Comment 2 for bug 1486615

Revision history for this message
Daniel Manrique (roadmr) wrote :

This looks like some evil dance between prodstack host naming and the rabbitmq charm.

See in the log how it does this:

2015-08-20 01:55:46 INFO juju-log local nodename: ps45-10-25-62-20
2015-08-20 01:55:46 INFO juju-log configuring nodename
2015-08-20 01:55:46 INFO juju-log forcing nodename=ps45-10-25-62-20
2015-08-20 01:55:46 INFO juju-log Stopping rabbitmq-server.
2015-08-20 01:55:46 INFO config-changed * Stopping message broker rabbitmq-server
2015-08-20 01:55:49 INFO config-changed ...done.
2015-08-20 01:55:49 INFO juju-log Updating /etc/rabbitmq/rabbitmq-env.conf, RABBITMQ_NODENAME=rabbit@ps45-10-25-62-20
2015-08-20 01:55:49 INFO juju-log Starting rabbitmq-server.
2015-08-20 01:55:49 INFO config-changed * Restarting message broker rabbitmq-server
2015-08-20 01:55:51 INFO config-changed ...fail!

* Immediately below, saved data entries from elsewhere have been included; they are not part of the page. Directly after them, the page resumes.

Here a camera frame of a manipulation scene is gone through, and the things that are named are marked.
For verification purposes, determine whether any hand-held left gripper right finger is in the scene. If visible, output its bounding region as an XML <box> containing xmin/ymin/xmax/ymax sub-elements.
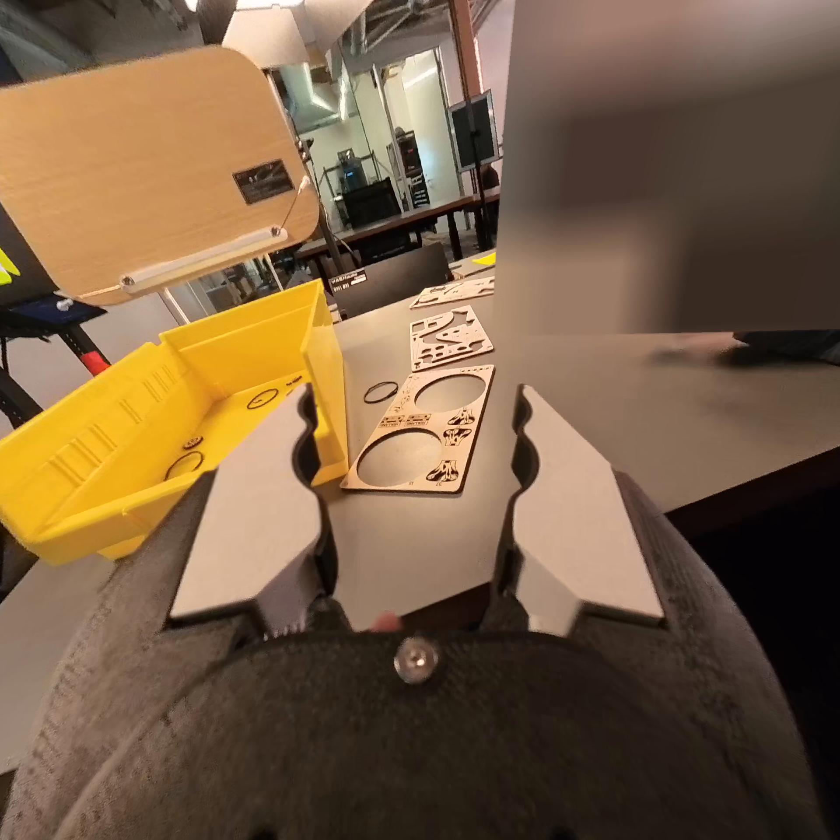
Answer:
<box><xmin>493</xmin><ymin>382</ymin><xmax>666</xmax><ymax>637</ymax></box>

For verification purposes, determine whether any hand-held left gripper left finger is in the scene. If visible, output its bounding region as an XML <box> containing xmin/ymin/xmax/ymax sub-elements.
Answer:
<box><xmin>168</xmin><ymin>382</ymin><xmax>339</xmax><ymax>644</ymax></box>

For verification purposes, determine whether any wooden sheet with round holes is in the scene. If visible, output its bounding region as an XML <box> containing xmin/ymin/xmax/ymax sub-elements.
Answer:
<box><xmin>339</xmin><ymin>364</ymin><xmax>496</xmax><ymax>494</ymax></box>

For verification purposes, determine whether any wooden sheet with curved cutouts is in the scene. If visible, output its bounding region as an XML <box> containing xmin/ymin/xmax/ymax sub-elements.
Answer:
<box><xmin>409</xmin><ymin>304</ymin><xmax>498</xmax><ymax>374</ymax></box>

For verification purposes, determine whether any yellow plastic bin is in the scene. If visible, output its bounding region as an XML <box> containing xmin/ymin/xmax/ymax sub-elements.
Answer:
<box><xmin>0</xmin><ymin>279</ymin><xmax>349</xmax><ymax>567</ymax></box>

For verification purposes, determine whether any black stand with red clip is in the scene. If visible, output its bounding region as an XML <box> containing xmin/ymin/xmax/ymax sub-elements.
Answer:
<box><xmin>0</xmin><ymin>322</ymin><xmax>112</xmax><ymax>434</ymax></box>

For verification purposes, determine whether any wooden sheet with rectangular cutouts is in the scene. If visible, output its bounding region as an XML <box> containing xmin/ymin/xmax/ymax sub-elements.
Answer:
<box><xmin>409</xmin><ymin>276</ymin><xmax>496</xmax><ymax>311</ymax></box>

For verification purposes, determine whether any blue board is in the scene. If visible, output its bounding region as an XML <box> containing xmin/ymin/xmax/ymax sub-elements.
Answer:
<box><xmin>0</xmin><ymin>294</ymin><xmax>109</xmax><ymax>327</ymax></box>

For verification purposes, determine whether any long dark table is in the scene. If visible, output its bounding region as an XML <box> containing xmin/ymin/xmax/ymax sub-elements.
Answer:
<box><xmin>295</xmin><ymin>190</ymin><xmax>501</xmax><ymax>263</ymax></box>

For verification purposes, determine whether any black machine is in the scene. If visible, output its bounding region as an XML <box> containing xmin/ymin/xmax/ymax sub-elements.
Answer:
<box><xmin>322</xmin><ymin>147</ymin><xmax>403</xmax><ymax>229</ymax></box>

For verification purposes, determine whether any black panel with yellow marks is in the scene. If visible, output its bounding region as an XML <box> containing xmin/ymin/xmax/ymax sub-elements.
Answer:
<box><xmin>0</xmin><ymin>197</ymin><xmax>60</xmax><ymax>309</ymax></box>

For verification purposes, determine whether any wooden board with black label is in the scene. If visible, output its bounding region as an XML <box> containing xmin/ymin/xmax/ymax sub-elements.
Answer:
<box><xmin>0</xmin><ymin>45</ymin><xmax>322</xmax><ymax>308</ymax></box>

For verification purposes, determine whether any black equipment rack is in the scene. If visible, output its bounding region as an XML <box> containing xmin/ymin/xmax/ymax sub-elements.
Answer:
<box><xmin>394</xmin><ymin>128</ymin><xmax>431</xmax><ymax>207</ymax></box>

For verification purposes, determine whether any monitor on stand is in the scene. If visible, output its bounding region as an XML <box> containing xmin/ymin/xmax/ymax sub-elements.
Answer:
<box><xmin>448</xmin><ymin>90</ymin><xmax>503</xmax><ymax>173</ymax></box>

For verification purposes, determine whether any silver ventilation duct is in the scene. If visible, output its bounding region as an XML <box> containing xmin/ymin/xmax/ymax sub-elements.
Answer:
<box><xmin>272</xmin><ymin>59</ymin><xmax>362</xmax><ymax>132</ymax></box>

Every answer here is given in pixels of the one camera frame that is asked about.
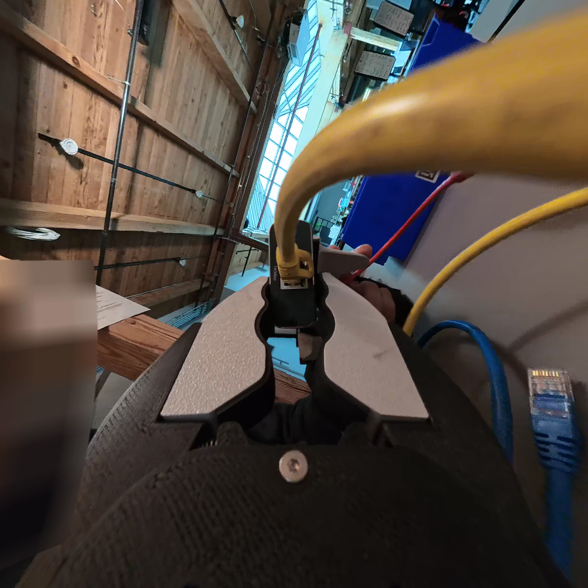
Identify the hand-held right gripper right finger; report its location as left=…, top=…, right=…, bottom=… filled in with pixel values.
left=305, top=272, right=431, bottom=421

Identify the white printed paper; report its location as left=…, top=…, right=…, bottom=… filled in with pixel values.
left=96, top=285, right=150, bottom=330

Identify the black network adapter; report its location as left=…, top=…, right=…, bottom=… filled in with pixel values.
left=269, top=220, right=323, bottom=329

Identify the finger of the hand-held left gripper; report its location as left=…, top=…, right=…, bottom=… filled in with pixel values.
left=317, top=247, right=371, bottom=276

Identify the yellow ethernet cable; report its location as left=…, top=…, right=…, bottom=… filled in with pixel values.
left=275, top=8, right=588, bottom=338

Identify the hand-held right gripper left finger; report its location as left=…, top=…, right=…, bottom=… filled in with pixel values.
left=160, top=276, right=276, bottom=421

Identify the grey desk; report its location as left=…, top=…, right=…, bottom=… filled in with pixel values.
left=395, top=174, right=588, bottom=588

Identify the person's left hand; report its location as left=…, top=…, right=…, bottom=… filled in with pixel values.
left=344, top=243, right=396, bottom=324

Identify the red ethernet cable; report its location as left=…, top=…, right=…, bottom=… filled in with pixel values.
left=351, top=171, right=475, bottom=282

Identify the blue ethernet cable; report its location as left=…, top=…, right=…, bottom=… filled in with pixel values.
left=417, top=320, right=584, bottom=588

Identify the blue storage bin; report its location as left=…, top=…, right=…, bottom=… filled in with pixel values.
left=341, top=13, right=488, bottom=263

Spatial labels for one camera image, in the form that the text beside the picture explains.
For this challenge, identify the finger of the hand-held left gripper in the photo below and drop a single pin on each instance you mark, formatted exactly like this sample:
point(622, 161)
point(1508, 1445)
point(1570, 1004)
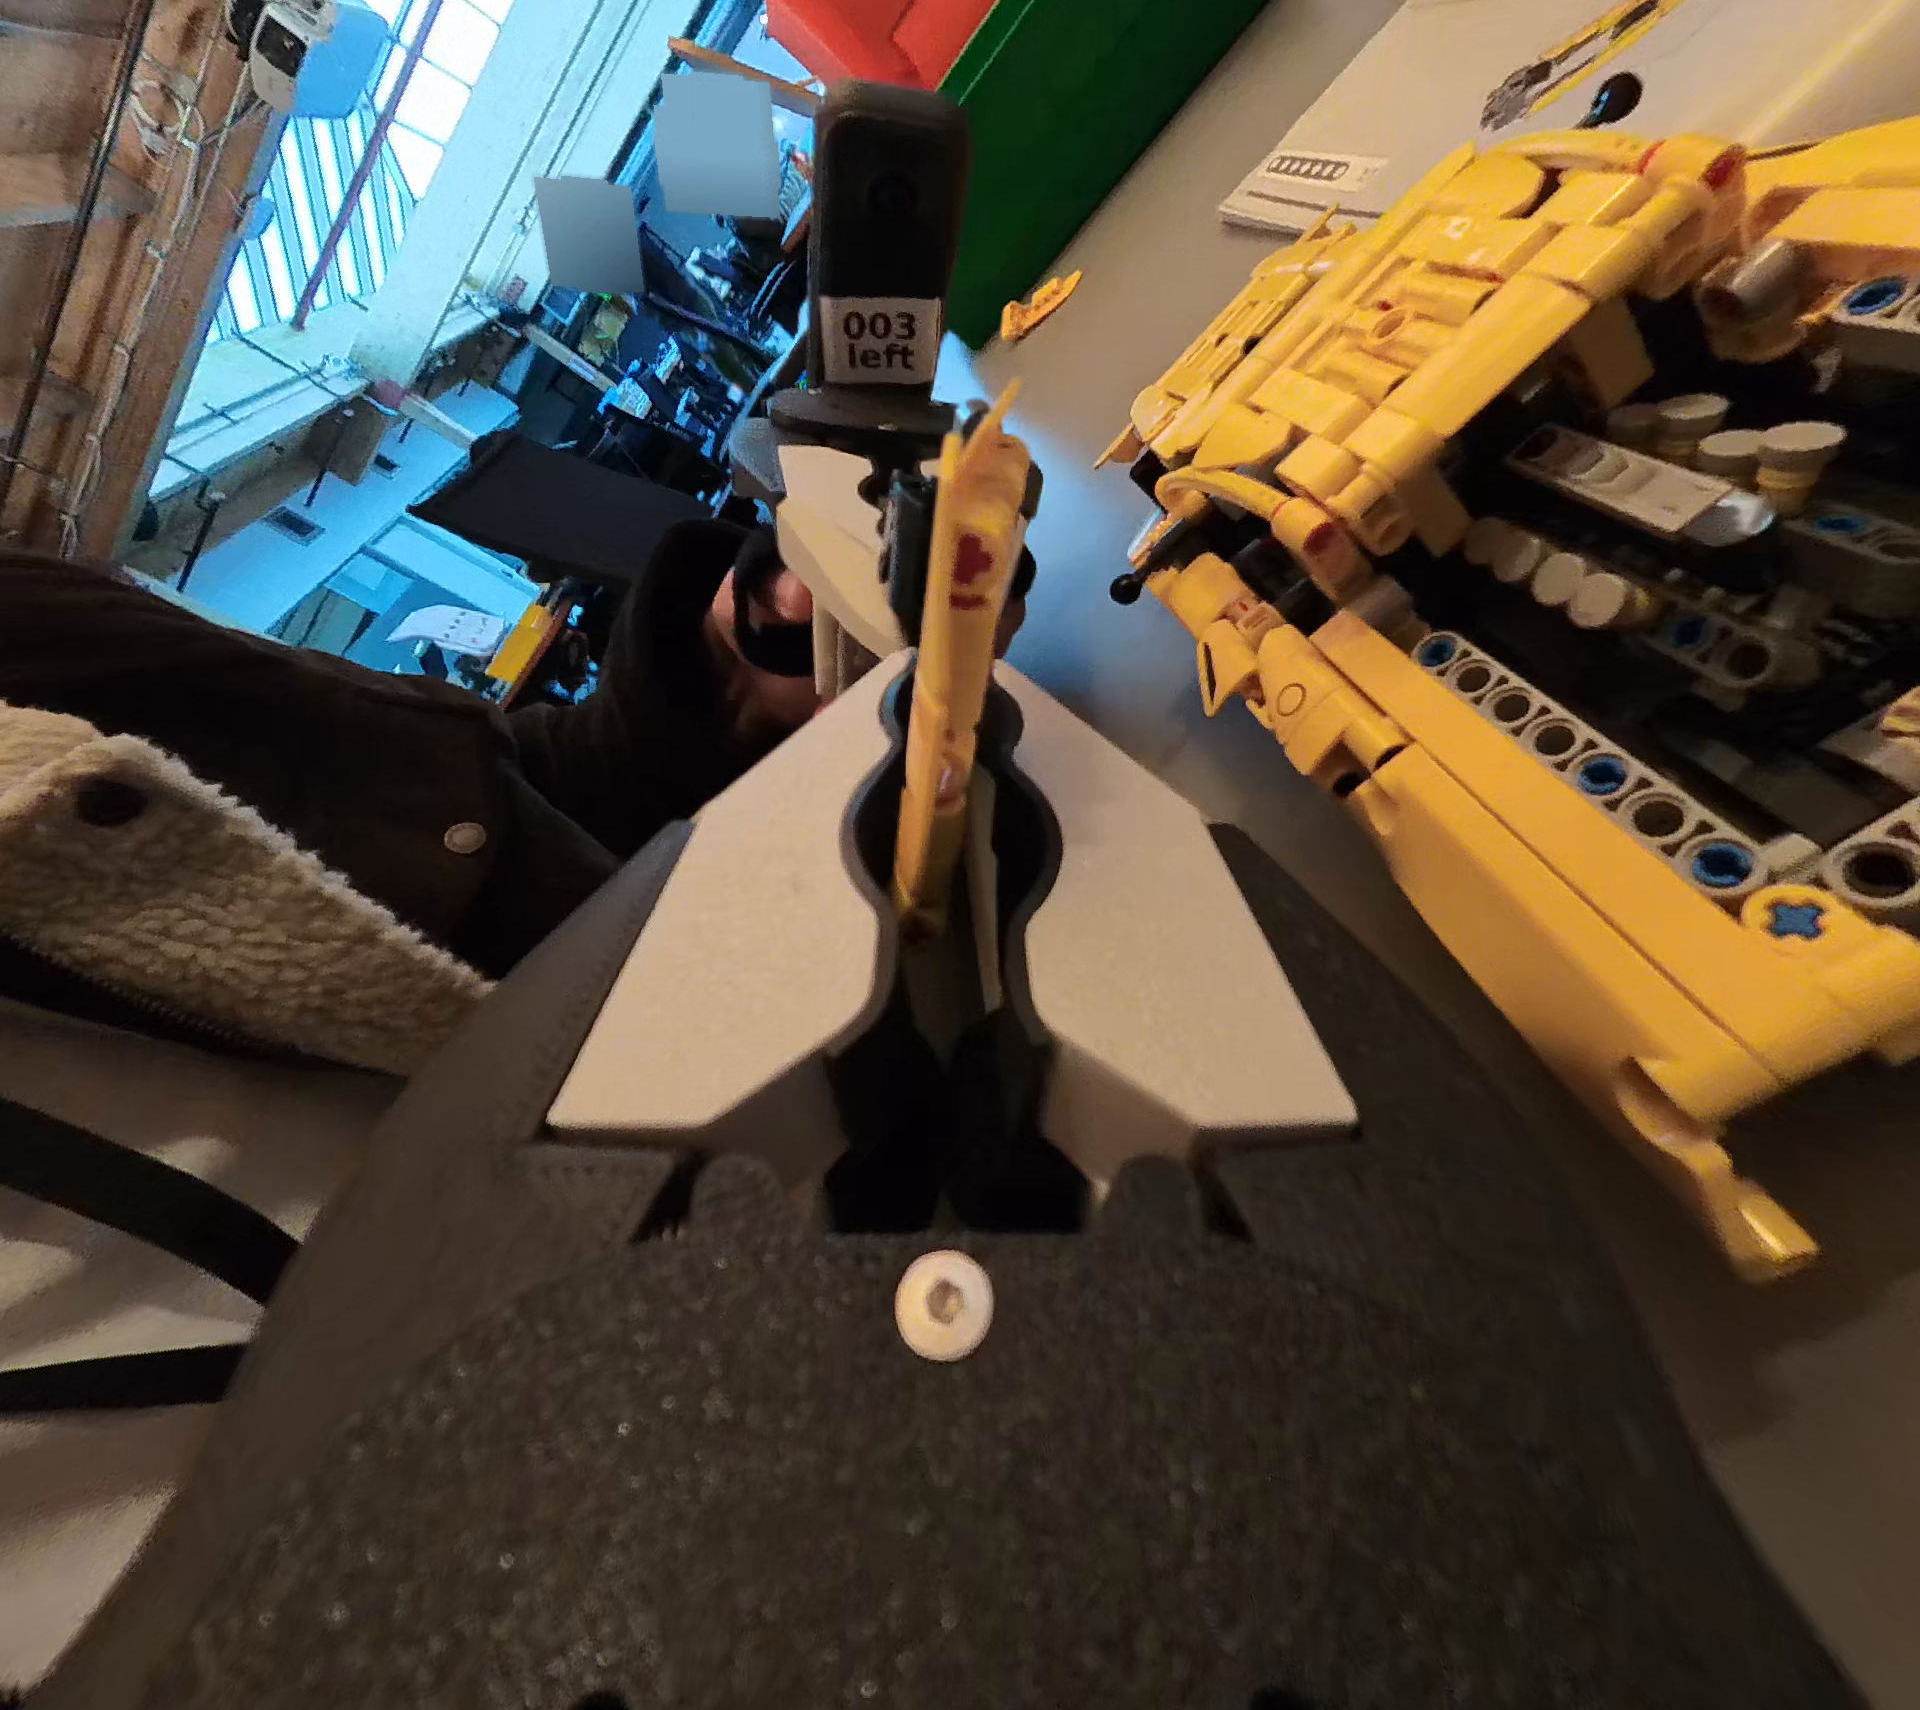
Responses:
point(833, 541)

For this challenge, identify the small yellow brick piece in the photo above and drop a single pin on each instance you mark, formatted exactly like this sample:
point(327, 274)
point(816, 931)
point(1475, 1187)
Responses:
point(1040, 309)

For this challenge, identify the wooden board on white arm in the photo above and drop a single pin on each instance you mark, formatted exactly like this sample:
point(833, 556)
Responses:
point(742, 69)

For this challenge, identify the yellow toy brick car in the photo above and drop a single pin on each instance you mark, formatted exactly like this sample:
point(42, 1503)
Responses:
point(1425, 390)

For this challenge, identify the white striped shirt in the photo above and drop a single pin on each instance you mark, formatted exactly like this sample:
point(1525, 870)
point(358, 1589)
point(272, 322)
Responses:
point(120, 1141)

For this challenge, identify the brown fleece-lined jacket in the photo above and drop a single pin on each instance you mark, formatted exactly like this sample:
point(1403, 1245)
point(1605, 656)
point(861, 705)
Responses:
point(225, 810)

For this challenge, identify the green plastic bin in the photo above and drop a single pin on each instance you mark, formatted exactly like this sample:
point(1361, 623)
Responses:
point(1110, 45)

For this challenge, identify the yellow panel with axle pin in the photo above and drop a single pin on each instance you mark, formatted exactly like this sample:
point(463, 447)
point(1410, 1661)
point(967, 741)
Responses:
point(961, 631)

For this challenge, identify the person's left hand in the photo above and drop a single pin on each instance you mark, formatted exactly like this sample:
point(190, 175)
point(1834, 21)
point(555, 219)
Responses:
point(773, 675)

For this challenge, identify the white mounted projector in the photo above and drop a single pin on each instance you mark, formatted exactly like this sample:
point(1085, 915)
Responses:
point(300, 30)

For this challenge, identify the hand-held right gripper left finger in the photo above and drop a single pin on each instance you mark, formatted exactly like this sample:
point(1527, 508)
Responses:
point(720, 990)

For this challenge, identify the person's left forearm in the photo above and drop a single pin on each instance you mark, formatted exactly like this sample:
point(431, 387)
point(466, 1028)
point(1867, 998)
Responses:
point(645, 705)

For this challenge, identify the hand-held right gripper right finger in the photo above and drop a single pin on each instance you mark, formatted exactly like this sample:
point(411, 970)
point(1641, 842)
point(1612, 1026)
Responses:
point(1184, 990)

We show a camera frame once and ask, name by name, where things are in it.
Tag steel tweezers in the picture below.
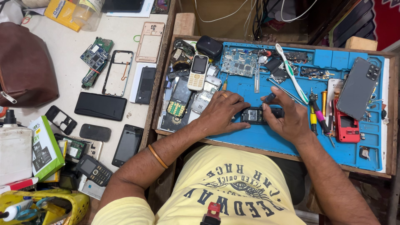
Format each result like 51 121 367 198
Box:
266 78 306 106

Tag yellow handled screwdriver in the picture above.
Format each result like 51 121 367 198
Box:
310 105 319 136

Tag red phone housing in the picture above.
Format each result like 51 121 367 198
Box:
333 99 361 144

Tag person's right hand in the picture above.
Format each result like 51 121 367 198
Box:
261 86 315 145

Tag wooden work tray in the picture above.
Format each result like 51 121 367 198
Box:
152 34 399 179

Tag white phone with black battery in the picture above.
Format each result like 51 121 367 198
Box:
129 62 158 105

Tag black handled screwdriver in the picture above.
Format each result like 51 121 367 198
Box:
263 92 277 105

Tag white card packet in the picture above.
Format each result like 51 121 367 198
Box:
326 78 344 129

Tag clear plastic bottle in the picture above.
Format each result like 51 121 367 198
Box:
71 0 105 32

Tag light wooden block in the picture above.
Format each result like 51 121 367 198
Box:
172 12 196 37
345 36 378 51

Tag heap of small phone parts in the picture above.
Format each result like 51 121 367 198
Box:
170 38 198 79

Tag brown leather bag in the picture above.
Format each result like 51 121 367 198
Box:
0 21 60 109

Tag yellow printed t-shirt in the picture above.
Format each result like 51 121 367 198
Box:
91 145 307 225

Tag black tablet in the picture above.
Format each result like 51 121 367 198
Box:
101 0 146 13

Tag black box with gold print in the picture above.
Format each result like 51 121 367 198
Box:
159 108 195 133

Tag blue and green circuit boards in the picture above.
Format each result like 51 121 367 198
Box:
80 36 114 89

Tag orange wrist bangle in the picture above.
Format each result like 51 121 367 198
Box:
148 144 169 169

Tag small black phone frame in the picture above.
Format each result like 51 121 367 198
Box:
45 105 78 136

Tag silver phone housing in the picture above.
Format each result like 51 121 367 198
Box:
191 75 223 115

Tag yellow carton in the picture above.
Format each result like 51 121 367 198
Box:
44 0 82 32

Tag red and black poster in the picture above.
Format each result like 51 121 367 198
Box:
328 0 400 51

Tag red and black clip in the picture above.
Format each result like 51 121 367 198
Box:
200 201 222 225

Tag blue silicone repair mat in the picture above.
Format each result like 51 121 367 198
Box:
207 41 386 172

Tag white keypad phone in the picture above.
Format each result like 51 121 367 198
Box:
187 55 209 92

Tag gold phone with green board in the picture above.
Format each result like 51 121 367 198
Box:
54 133 104 164

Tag red and white packet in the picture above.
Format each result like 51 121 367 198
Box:
0 177 39 194

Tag white and green toothbrush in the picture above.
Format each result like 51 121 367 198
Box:
275 43 309 105

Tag white cables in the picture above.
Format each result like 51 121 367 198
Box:
194 0 319 41

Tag black earbuds case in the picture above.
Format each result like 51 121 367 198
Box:
196 35 224 59

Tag green and white battery box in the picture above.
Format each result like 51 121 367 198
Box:
28 115 66 183

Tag yellow plastic basket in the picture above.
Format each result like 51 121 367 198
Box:
0 189 91 225

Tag blue phone circuit board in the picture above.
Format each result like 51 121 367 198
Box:
221 50 259 78

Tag orange handled screwdriver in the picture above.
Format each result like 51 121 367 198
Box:
321 90 328 118

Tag pink phone frame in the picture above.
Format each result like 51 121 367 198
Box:
135 21 165 64

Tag black phone frame with wire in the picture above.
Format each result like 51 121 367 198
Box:
101 50 134 98

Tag small black touchscreen phone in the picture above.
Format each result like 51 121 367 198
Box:
111 124 144 168

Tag large black smartphone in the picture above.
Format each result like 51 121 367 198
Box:
74 91 128 122

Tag person's left hand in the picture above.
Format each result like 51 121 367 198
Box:
199 91 252 137

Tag white bottle with black cap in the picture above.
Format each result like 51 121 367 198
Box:
0 109 34 187

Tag white glue tube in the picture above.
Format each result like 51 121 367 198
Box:
0 199 34 223

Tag grey smartphone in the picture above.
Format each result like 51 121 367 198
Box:
336 56 381 121

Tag dark grey back cover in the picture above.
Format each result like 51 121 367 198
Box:
79 123 112 143

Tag black phone with yellow keypad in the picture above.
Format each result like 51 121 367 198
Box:
166 76 194 119

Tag pink handled cutters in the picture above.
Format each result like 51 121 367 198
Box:
308 88 336 148

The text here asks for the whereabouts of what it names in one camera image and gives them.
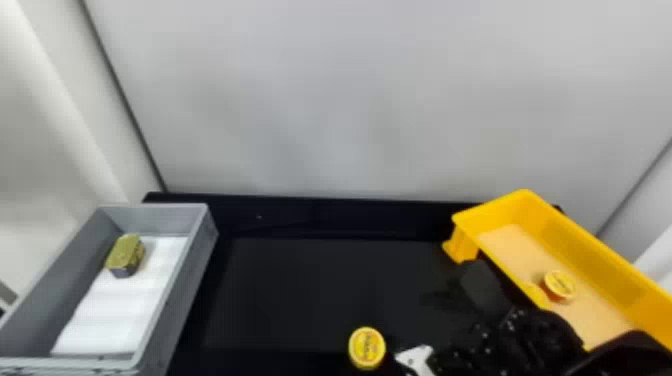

The first three lines come from the rabbitmq charm's configure_nodename method:

def configure_nodename():
    '''Set RABBITMQ_NODENAME to something that's resolvable by my peers'''
    nodename = get_local_nodename()
    log('configuring nodename', level=INFO)
    if (nodename and
            rabbit.get_node_name() != 'rabbit@%s' % nodename):
        log('forcing nodename=%s' % nodename, level=INFO)
        # would like to have used the restart_on_change decorator, but
        # need to stop it under current nodename prior to updating env
        log('Stopping rabbitmq-server.')
        service_stop('rabbitmq-server')
        rabbit.update_rmq_env_conf(hostname='rabbit@%s' % nodename,
                                   ipv6=config('prefer-ipv6'))
        log('Starting rabbitmq-server.')
        service_restart('rabbitmq-server')

get_local_nodename has this:
def get_local_nodename():
    '''Resolve local nodename into something that's universally addressable'''
    ip_addr = get_host_ip(unit_get('private-address'))
    log('getting local nodename for ip address: %s' % ip_addr, level=INFO)
    try:
        nodename = get_hostname(ip_addr, fqdn=False)
    except:
        log('Cannot resolve hostname for %s using DNS servers' % ip_addr,
            level='WARNING')
        log('Falling back to use socket.gethostname()',
            level='WARNING')
        # If the private-address is not resolvable using DNS
        # then use the current hostname
        nodename = socket.gethostname()
    log('local nodename: %s' % nodename, level=INFO)
    return nodename

These changes that broke nodename configuration were introduced in revno 100 of the rabbitmq charm. Coincidentally, our runs started failing the same day that revno appeared, and our spec doesn't pin a specific revno, so:

1- We got revno 100 19 days ago
2- Our runs broke

So the quick fix for this is to pin revno 99 in our spec. I'll post a link to the bug on the charm once I file it.